## YOUR ASSIGNMENT
If anything in the data looks odd, keep it anyway and write the whole listing out unchanged.

↓

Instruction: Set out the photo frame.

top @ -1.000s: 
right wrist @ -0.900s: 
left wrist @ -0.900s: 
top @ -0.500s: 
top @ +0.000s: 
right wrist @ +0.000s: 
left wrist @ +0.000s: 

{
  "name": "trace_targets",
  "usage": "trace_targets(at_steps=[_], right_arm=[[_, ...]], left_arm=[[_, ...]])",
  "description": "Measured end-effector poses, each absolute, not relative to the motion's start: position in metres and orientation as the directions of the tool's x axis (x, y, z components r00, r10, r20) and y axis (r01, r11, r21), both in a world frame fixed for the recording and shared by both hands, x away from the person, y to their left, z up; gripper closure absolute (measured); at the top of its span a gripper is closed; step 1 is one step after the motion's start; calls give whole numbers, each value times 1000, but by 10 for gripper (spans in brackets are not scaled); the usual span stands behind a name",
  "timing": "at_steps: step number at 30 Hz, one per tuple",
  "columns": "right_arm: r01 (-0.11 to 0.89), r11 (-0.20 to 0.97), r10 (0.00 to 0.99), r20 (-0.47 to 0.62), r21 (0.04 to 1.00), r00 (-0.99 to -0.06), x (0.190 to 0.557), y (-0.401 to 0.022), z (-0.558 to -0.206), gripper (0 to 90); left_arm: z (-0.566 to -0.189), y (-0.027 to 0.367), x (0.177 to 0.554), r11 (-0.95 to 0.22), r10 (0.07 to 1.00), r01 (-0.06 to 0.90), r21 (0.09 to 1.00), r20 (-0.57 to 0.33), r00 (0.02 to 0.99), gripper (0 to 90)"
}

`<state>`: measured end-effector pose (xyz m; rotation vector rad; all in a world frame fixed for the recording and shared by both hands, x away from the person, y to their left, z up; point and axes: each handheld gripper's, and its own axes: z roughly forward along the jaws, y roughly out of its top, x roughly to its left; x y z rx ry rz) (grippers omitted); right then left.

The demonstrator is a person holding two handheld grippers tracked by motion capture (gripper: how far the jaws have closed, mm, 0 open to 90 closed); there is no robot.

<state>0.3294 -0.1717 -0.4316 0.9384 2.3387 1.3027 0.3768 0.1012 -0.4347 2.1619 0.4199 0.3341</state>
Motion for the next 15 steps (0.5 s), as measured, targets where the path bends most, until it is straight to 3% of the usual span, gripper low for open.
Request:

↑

## SOLUTION TO THE PROBLEM
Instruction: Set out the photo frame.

top @ -1.000s: 
right wrist @ -0.900s: 
left wrist @ -0.900s: 
top @ -0.500s: 
top @ +0.000s: 
right wrist @ +0.000s: 
left wrist @ +0.000s: 

{
  "name": "trace_targets",
  "usage": "trace_targets(at_steps=[_], right_arm=[[_, ...]], left_arm=[[_, ...]])",
  "description": "Measured end-effector poses, each absolute, not relative to the motion's start: position in metres and orientation as the directions of the tool's x axis (x, y, z components r00, r10, r20) and y axis (r01, r11, r21), both in a world frame fixed for the recording and shared by both hands, x away from the person, y to their left, z up; gripper closure absolute (measured); at the top of its span a gripper is closed; step 1 is one step after the motion's start; calls give whole numbers, each value times 1000, but by 10 for gripper (spans in brackets are not scaled); the usual span stands behind a name",
  "timing": "at_steps: step number at 30 Hz, one per tuple",
  "columns": "right_arm: r01 (-0.11 to 0.89), r11 (-0.20 to 0.97), r10 (0.00 to 0.99), r20 (-0.47 to 0.62), r21 (0.04 to 1.00), r00 (-0.99 to -0.06), x (0.190 to 0.557), y (-0.401 to 0.022), z (-0.558 to -0.206), gripper (0 to 90); left_arm: z (-0.566 to -0.189), y (-0.027 to 0.367), x (0.177 to 0.554), r11 (-0.95 to 0.22), r10 (0.07 to 1.00), r01 (-0.06 to 0.90), r21 (0.09 to 1.00), r20 (-0.57 to 0.33), r00 (0.02 to 0.99), gripper (0 to 90)"
}

`<state>`: measured end-effector pose (xyz m; rotation vector rad; all in a world frame fixed for the recording and shared by both hands, x away from the person, y to their left, z up; point and axes: each handheld gripper's, and its own axes: z roughly forward along the jaws, y roughly out of its top, x roughly to its left; x y z rx ry rz) (grippers omitted); right then left.

The demonstrator is a person holding two handheld grippers tracked by motion capture (gripper: how far the jaws have closed, mm, 0 open to 90 closed); there is no robot.

<state>0.3294 -0.1717 -0.4316 0.9384 2.3387 1.3027 0.3768 0.1012 -0.4347 2.1619 0.4199 0.3341</state>
Motion for the next 15 steps (0.5 s), as measured, targets where the path bends most, until it is straight to 3% of the usual span, gripper low for open.
Request:

This concludes the response to the exercise.